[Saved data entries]
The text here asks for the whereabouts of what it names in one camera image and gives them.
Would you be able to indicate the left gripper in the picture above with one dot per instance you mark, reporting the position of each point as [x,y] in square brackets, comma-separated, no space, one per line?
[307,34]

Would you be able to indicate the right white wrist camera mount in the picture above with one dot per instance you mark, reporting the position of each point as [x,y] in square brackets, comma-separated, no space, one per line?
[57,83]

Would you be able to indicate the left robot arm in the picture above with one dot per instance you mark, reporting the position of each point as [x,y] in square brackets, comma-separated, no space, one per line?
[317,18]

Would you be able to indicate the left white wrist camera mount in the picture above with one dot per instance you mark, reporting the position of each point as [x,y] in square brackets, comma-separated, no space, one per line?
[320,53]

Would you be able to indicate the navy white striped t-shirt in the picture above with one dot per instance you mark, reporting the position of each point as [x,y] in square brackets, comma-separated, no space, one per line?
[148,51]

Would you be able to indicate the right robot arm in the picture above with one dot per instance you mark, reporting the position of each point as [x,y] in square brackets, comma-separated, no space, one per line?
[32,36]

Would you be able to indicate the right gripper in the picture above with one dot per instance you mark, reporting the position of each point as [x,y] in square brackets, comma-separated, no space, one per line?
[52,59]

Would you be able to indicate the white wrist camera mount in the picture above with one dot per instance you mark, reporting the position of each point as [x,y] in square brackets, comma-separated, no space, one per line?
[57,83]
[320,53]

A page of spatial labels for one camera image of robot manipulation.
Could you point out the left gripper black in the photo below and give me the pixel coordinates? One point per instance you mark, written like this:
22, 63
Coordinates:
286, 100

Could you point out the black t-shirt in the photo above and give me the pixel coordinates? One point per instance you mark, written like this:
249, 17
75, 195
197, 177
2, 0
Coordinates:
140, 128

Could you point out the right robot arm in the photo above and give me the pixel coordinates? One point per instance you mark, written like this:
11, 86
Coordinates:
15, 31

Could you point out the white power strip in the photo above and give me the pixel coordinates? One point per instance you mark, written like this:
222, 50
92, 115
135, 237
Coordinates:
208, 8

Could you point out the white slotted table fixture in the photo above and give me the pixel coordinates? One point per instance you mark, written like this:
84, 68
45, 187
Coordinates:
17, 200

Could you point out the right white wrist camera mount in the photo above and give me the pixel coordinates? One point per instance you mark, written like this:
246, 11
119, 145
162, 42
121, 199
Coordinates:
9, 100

==

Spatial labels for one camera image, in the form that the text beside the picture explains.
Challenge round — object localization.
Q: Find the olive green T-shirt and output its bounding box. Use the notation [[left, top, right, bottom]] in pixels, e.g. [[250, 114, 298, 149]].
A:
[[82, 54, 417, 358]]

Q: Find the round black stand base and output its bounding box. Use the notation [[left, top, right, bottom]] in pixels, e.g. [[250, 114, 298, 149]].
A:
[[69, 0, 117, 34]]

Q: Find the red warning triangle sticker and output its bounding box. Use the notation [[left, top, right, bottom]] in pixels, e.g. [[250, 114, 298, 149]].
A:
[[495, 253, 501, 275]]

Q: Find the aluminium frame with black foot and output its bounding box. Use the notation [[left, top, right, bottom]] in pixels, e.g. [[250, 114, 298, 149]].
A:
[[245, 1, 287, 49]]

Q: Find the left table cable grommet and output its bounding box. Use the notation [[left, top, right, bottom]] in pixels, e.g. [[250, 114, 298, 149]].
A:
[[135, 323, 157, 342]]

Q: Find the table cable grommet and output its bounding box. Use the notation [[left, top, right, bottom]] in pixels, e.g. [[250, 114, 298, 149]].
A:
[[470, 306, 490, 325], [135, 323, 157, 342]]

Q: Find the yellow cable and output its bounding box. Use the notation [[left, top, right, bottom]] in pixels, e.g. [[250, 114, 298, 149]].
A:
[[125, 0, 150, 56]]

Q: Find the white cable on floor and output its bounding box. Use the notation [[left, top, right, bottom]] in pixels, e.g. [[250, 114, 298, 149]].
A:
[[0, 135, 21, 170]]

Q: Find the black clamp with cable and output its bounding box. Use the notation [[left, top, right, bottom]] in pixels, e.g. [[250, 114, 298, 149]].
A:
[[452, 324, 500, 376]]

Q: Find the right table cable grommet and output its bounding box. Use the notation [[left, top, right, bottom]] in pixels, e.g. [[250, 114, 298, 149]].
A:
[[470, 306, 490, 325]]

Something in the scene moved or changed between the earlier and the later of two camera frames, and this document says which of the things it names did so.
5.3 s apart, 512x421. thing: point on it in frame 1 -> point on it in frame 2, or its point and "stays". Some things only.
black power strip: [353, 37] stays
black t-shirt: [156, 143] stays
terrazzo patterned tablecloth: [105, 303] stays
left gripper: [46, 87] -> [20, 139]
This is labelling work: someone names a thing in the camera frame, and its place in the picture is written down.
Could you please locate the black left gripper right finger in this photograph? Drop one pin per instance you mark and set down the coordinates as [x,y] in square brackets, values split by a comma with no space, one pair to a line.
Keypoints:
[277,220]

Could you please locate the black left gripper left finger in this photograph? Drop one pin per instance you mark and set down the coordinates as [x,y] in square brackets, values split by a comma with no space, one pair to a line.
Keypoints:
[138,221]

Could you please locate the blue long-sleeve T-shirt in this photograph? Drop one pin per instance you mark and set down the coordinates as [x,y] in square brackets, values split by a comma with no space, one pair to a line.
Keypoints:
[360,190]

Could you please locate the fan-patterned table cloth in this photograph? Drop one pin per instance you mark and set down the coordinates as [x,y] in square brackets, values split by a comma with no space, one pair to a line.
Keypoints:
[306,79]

WHAT YOU SHOULD DO:
Bring together all lines in the records where the word "text" is found.

RESULT OF THE EXERCISE:
The text here asks for the whereabouts of what it names in one camera image and gives them.
Spatial labels for one camera image, in the form that the text beside the picture explains.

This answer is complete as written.